«Таким образом, лица, слепленные, быть может, не слишком различным способом, в зависимости от того, освещены ли они огнем рыжей шевелюры, розовым цветом лица или белым светом матовой бледности, вытягивались или расширялись, становились чем-то иным, как те аксессуары русских балетов, состоящие порой, если на них посмотреть при свете дня, из простого бумажного диска и которые гений Бакста, в зависимости от теплого или лунного освещения, в которое он погружает декорацию, заставляет резко в нее инкрустироваться, как бирюза в фасад дворца, или же томно в ней распускаться, как бенгальская роза посреди сада»[624]
.Осенний салон
Участие в парижском Осеннем салоне 1906 года[625]

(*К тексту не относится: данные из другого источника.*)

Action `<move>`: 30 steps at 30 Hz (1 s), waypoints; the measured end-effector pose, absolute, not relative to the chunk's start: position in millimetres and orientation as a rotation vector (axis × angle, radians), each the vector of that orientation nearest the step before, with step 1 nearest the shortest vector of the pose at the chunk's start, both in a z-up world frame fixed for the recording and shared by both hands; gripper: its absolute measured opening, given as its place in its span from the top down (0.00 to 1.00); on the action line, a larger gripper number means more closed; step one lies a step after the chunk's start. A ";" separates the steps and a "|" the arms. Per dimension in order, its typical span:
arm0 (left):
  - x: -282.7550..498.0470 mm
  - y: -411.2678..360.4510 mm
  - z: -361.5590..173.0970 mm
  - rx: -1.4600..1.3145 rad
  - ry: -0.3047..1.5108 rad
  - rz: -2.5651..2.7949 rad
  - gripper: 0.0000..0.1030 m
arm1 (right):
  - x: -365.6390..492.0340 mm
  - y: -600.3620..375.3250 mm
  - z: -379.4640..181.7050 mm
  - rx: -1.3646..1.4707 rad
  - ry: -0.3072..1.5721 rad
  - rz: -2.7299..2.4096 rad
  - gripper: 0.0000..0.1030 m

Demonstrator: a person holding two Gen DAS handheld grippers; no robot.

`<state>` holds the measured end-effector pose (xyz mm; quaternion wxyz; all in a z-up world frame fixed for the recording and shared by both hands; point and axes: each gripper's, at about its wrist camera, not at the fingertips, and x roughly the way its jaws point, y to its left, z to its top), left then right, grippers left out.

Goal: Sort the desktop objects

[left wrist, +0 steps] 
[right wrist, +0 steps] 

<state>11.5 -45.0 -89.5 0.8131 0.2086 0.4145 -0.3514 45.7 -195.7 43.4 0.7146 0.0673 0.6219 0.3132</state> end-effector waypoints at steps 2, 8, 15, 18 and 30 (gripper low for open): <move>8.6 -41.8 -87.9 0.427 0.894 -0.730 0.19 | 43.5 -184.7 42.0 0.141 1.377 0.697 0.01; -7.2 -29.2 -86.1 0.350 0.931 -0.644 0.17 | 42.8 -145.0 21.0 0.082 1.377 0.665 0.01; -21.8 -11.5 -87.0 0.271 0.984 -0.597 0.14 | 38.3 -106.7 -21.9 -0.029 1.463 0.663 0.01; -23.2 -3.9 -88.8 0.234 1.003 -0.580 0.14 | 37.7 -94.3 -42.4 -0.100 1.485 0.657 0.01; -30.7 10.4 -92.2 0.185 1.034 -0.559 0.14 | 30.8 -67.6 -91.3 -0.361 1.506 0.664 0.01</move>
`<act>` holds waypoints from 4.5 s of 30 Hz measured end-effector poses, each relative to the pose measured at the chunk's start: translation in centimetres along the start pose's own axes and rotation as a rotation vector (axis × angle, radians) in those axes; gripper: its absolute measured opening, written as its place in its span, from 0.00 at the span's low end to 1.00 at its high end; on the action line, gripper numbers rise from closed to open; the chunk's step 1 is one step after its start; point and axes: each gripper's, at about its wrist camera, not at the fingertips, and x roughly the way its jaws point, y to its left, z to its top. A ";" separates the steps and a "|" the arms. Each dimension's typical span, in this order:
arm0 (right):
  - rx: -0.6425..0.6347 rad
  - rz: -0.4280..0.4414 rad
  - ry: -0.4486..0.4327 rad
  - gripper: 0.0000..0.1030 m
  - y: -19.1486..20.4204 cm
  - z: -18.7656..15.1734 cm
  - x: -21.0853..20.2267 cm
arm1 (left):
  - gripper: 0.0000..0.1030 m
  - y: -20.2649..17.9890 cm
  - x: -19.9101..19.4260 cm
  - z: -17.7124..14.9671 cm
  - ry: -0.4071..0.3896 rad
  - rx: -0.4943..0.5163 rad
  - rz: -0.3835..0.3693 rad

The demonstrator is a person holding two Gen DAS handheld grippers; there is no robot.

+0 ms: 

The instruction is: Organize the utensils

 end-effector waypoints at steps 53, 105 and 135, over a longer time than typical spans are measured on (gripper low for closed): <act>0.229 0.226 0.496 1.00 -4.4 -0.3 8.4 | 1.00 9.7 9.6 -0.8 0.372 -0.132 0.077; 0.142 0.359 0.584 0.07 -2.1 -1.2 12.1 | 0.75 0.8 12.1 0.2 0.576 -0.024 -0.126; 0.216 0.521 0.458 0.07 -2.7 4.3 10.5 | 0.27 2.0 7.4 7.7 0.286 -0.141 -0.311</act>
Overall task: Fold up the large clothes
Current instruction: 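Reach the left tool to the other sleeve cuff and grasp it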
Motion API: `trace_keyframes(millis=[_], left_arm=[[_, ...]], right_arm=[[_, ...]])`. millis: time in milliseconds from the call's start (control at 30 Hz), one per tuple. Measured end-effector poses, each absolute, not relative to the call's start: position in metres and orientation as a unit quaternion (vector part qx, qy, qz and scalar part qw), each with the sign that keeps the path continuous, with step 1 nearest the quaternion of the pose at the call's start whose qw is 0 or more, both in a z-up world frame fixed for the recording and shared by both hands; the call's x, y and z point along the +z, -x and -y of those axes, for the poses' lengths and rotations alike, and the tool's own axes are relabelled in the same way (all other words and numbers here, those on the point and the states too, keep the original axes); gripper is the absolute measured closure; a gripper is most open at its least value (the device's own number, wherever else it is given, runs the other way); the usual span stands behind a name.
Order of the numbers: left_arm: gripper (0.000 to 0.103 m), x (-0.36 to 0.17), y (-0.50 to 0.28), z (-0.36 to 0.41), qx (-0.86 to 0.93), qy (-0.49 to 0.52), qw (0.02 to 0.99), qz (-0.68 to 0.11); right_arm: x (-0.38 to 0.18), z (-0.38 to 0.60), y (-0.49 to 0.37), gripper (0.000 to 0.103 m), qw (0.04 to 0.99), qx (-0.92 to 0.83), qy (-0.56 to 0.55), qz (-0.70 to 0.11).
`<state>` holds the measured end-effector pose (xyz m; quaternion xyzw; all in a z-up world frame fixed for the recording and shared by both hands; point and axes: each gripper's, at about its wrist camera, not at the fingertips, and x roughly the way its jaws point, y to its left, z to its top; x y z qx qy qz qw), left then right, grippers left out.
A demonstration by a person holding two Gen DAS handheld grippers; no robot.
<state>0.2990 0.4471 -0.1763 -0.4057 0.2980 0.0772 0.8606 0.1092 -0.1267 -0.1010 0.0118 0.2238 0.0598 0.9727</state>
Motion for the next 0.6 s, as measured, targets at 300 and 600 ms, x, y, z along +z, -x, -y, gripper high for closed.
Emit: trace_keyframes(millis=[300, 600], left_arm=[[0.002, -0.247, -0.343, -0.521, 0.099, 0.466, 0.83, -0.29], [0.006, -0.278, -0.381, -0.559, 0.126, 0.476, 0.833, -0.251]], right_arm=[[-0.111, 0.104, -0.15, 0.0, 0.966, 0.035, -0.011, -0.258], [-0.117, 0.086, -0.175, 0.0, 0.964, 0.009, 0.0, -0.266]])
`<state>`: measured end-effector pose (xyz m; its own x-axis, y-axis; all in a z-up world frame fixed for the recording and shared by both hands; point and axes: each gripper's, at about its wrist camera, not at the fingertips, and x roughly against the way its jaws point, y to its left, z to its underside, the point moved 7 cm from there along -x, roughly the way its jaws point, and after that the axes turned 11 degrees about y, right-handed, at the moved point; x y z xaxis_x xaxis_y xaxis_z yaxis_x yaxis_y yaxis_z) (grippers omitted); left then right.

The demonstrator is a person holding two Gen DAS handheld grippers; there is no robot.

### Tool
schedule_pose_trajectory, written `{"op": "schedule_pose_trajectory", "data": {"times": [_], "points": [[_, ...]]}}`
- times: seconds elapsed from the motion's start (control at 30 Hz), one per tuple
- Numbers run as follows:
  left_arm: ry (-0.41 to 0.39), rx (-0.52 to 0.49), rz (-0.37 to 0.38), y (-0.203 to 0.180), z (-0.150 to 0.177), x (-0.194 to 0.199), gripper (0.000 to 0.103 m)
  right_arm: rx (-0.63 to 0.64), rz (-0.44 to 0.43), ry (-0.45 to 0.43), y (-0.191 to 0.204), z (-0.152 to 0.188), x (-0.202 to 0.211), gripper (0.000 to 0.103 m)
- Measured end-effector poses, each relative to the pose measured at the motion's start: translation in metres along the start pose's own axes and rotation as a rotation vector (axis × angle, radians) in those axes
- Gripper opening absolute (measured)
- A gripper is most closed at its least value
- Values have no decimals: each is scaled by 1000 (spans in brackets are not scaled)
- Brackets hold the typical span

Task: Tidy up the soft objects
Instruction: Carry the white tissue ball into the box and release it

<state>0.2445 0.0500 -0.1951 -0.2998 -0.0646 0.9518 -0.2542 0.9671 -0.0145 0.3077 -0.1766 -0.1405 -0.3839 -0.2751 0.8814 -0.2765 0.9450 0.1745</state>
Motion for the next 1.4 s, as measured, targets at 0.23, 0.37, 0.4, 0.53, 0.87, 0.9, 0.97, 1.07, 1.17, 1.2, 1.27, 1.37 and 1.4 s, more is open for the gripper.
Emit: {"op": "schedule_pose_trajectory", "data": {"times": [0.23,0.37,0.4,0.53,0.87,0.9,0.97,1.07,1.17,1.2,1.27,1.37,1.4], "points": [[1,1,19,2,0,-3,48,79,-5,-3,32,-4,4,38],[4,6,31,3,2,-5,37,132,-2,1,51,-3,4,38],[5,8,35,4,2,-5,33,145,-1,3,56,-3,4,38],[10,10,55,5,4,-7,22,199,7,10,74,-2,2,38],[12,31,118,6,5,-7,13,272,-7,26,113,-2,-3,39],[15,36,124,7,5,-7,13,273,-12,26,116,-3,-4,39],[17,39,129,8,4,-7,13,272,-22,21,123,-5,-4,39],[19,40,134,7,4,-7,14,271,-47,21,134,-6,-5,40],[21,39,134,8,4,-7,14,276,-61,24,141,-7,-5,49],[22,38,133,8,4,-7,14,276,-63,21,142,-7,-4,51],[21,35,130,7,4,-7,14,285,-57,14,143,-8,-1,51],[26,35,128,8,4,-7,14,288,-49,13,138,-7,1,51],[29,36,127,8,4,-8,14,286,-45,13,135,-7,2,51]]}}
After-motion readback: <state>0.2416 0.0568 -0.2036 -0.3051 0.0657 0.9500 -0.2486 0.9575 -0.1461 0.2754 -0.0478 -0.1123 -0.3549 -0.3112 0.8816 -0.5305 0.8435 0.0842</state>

– важный в истории Льва Бакста эпизод. На этой космополитической, «параллельной», полуофициальной выставке, участие в которой принимало множество иностранцев, в том числе большое количество евреев (из этого явления вырастет впоследствии Парижская школа), Бакст выставлял свои работы и годом раньше. Там тогда разразился скандал: публика впервые увидела произведения художников, которых критики сразу же окрестили фовистами – дикими. Бакст писал жене, что, несмотря на адскую ругань Шуры Бенуа, ему самому многое нравилось. В 1906 году он смог снова увидеть на Салоне произведения Боннара, Сезанна (9 картин)[626], Делоне, Дерена, Дюфи, Марке, Матисса (5 картин), Писсарро (16 картин), Редона, Ренуара, Руо, Вламинка, Вюйара. Отдельная ретроспектива была посвящена в рамках этого Салона Полю Гогену, умершему тремя годами ранее. В каталоге выставки приводились слова Эжена Карьера: «Гоген – это декоративная экспрессия. Его экзальтированный красочный энтузиазм мог бы зажечь изумительным пламенем витражи, оживить мощными и плодовитыми жизненными гармониями стены ‹…› Мы не успели воспользоваться его гением…»[627].Вторил Карьеру автор помещенной в каталоге статьи о Гогене, писатель, поэт и эссеист, друг художника и его первый биограф Шарль Морис (1860–1919)[628]
: «Гогена упрекали в его варварских предпочтениях в области линии и цвета, в примитивизме замысла и, в целом, в восстании против Традиции. До какой же степени эта критика была случайной и несправедливой! Ибо его „повышенный уровень декоративной экспрессии“ был, напротив, в высшей степени традиционным. Только художник сам выбрал себе свою традицию, пошел туда, куда его повлекли его корни – корни человека, несущего на себе глубокую печать наследственности, смешавшего старую Францию и древнее Перу с его инстинктами[629], его природой, человека, влюбленного одновременно в очень личную концепцию красоты и в прямое виденье реальности. Несмотря на любовь к Рафаэлю, он был чужд искусству итальянского Возрождения. Его усилия были направлены на то, чтобы напомнить национальному искусству принципы XII и XIII веков – и даже еще глубже, принципы тех первых Примитивов, греков самых древних веков, египтян, ассирийцев, ацтеков и маори. Он добавлял к этим принципам свое собственное пластическое великолепие, энтузиазм экзальтированной краски, которая воспламеняла его композиции, и еще то страдающее сознание, которое свойственно нашей современности ‹…› Что может быть закономернее, чем такой идеал? Что может быть гармонически фатальнее, чем то, что объясняется необоримым влечением атавизма?»[630]